NEW YORK (Reuters) - The U.S. economy is growing at a pace below 1 percent in the first quarter following data that showed sluggish consumer spending and a large trade gap in February, the Atlanta Federal Reserve’s GDPNow forecast model showed on Monday.
The 0.6 percent annualized pace for U.S. gross domestic product seen for the first three months of 2016 was slower than the regional Fed’s prior estimate of 1.4 percent on March 24, the Atlanta Fed said on its website.
Earlier Monday, the Commerce Department said domestic consumer spending edged up 0.1 percent after a downwardly revised 0.1 percent gain in January.
It also released an advance report on U.S. trade in February, which showed a trade deficit of $62.86 billion. This compared with a $62.23 billion trade gap in January.

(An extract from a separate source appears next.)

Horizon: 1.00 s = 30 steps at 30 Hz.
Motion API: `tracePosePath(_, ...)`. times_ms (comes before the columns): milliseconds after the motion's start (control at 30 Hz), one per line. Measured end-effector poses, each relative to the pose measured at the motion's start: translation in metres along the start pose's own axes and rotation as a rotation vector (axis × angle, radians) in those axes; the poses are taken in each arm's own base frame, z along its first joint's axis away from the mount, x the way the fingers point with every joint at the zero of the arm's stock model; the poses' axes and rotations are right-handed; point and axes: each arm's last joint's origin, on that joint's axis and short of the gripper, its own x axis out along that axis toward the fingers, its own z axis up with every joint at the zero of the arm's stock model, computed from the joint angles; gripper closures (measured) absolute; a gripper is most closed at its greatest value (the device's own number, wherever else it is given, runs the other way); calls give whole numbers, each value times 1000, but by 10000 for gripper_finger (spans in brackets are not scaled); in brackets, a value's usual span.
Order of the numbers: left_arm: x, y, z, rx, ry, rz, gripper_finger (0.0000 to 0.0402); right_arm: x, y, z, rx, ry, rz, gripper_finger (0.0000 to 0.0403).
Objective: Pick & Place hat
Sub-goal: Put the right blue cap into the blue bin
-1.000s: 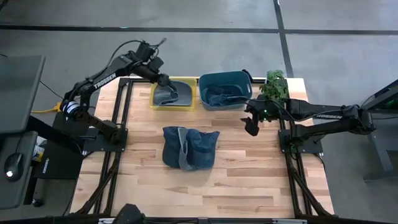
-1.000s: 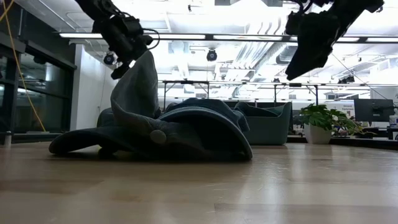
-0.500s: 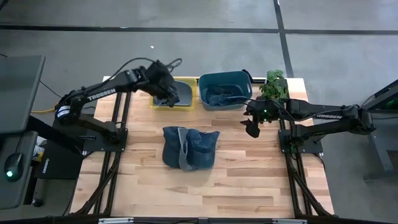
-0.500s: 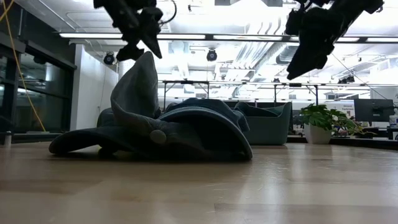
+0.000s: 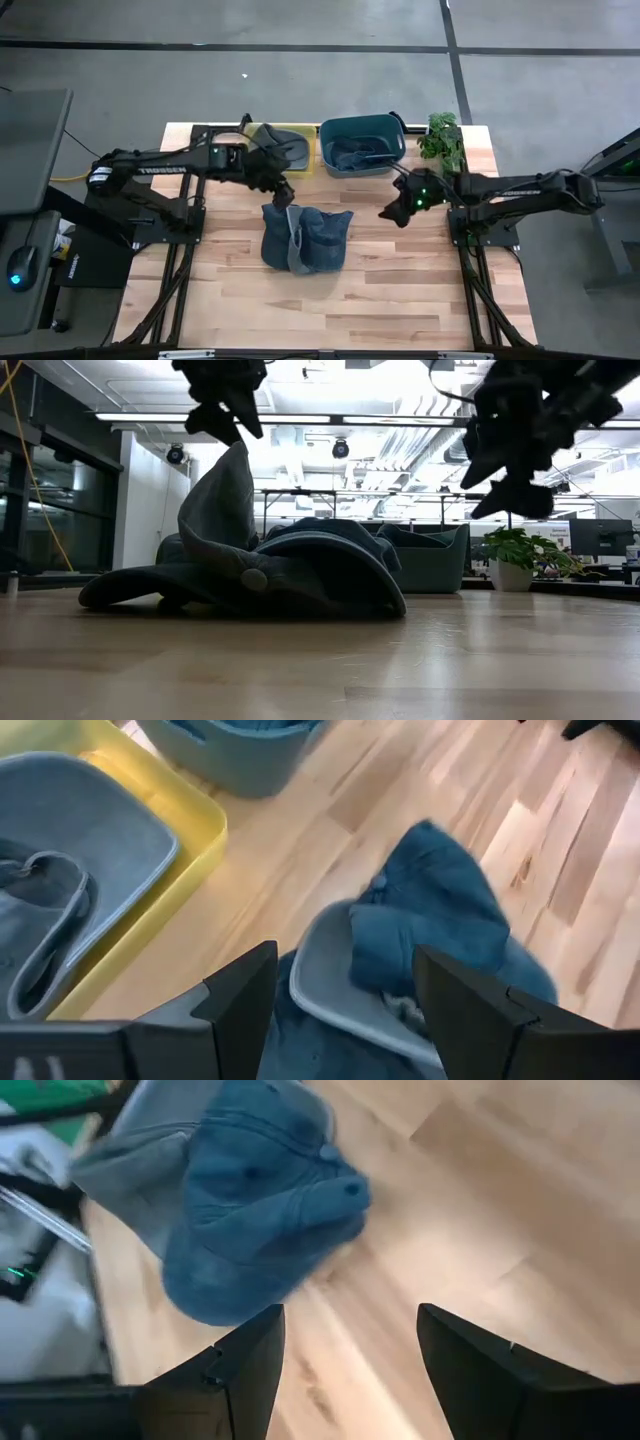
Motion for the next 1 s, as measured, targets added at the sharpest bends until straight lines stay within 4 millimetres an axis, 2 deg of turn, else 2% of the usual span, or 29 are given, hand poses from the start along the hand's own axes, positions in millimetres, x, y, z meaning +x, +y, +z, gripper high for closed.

The Atlanta Fed said its GDP forecast program revised its estimate on real consumer spending growth slowing to 1.8 percent in the first quarter from an earlier projection of 2.5 percent.
It also raised the amount of drag from trade on the GDP to 0.52 percentage point from an earlier 0.26 point.
On Friday, the Commerce Department upgraded its GDP reading in the fourth quarter of 2015 to an annual pace of 1.4 percent from 1.0 percent, led by an upwardly revised 2.4 percent growth in consumer spending. Exports fell 2.0 percent in the final quarter of last year, while imports slipped 0.7 percent.